Project Abstract Live cell reporters of genetic changes in stiff vs soft surroundings – causes & consequences Solid tumors are often palpably stiff and more constrained in 3D growth than ‘liquid’ hematopoietic tumors. Extensive sequencing of dozens of cancer types further indicates that solid tumors within stiff tissues exhibit many more genetic changes than liquid and soft-tissue tumors [Pfeifer 2017]. Our first hypothesis is a mechano-genetics hypothesis, namely genetic changes are caused in part by the mechanics of the tumor or tissue micro-environment. A key limitation of current sequencing methods is that they require killing cells to isolate the DNA, which prevents tracking a cell before, during, and after a genetic change. A new method is needed to track genetic changes in living cells under diverse biophysical stresses. Our second hypothesis is that gene editing can be used to enable tracking some changes in the genetics of single cells in real-time. Preliminary results from a new approach already support both hypotheses. RFP (red fluorescent protein) is fused to a single allele of an abundant constitutive gene in cancer cells or normal cells. For appropriate genes, we find that RFP-neg cells have lost all or part of the edited chromosome, using methods that range from single cell DNA-seq to allele-specific PCR. For the one edited chromosome that has been studied most deeply (of three), the RFP-neg cells divide and pass on the genetic change, and they also exhibit a ‘go-and-grow’ phenotype consistent with partial loss of a key tumor suppressor. In solid tumor xenografts that start with freshly sorted RFP-pos cells, the fraction of RFP-neg cells scales strongly with the number of cell divisions, unlike 2D cultures, and 3D imaging further shows that (i) dividing cells are flattened in vivo, and (ii) interphase nuclei with high curvature tend to rupture and exhibit high DNA damage. In reductionist 3D culture studies, confinement and constriction likewise increase GFP-neg cell numbers. The preliminary results directly support our mechano-genetics hypothesis. We will replicate and extend our preliminary results both in vitro and in vivo with the ultimate goals of identifying mechanically modulated pathways of chromosome loss and consequences for phenotype. For relevance to patients, the in vivo studies will include liver cancer patient derived xenografts (PDX) that are gene edited and grown in liver as well as softer and stiffer sites.
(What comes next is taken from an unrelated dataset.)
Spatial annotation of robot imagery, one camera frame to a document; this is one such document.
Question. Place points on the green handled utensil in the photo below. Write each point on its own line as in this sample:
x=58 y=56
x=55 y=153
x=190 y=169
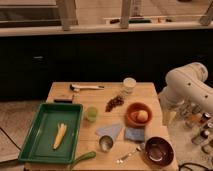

项目摘要 僵硬环境与软环境中基因变化的活细胞产生者——原因和后果 与“液体”造血肿瘤相比，实体瘤通常明显僵硬，且 3D 生长受到更多限制。 对数十种癌症类型的广泛测序进一步表明，僵硬组织内的实体瘤表现出 比液体和软组织肿瘤更多的遗传变化 [Pfeifer 2017]。 机械遗传学假说，即遗传变化部分是由肿瘤或肿瘤的力学引起的 当前测序方法的一个关键限制是它们需要杀死细胞才能进行。 分离DNA，防止在基因改变之前、期间和之后追踪细胞。 我们需要跟踪活细胞在不同生物物理压力下的遗传变化。 基因编辑可用于实时跟踪单细胞遗传学的一些变化。 新方法的初步结果已经支持这两种假设（红色荧光）。 蛋白质）与癌细胞或正常细胞中丰富的组成基因的单个等位基因融合。 适当的基因，我们发现 RFP-neg 细胞已经丢失了全部或部分编辑的染色体，使用方法 范围从单细胞 DNA 测序到等位基因特异性 PCR，适用于已编辑的一条染色体。 研究最深入的（三者中），RFP-neg 细胞分裂并传递基因变化，并且它们还表现出 “生长”表型与实体瘤异种移植物中关键肿瘤抑制因子的部分丧失一致。 从新分选的 RFP-pos 细胞开始，RFP-neg 细胞的比例随细胞数量的增加而强烈变化 与 2D 培养物不同，3D 成像进一步表明 (i) 分裂细胞在体内变平，并且 (ii) 在还原性 3D 培养中，具有高曲率的间期核容易破裂并表现出高 DNA 损伤。 研究表明，限制和收缩同样会直接增加 GFP-neg 细胞的数量。 支持我们的机械遗传学假设。 我们将在体外和体内复制和扩展我们的初步结果，最终目标是 识别染色体丢失的机械调节途径及其对表型的影响。 与患者相关，体内研究将包括肝癌患者来源的异种移植物（PDX） 基因编辑并在肝脏以及较软和较硬的部位生长。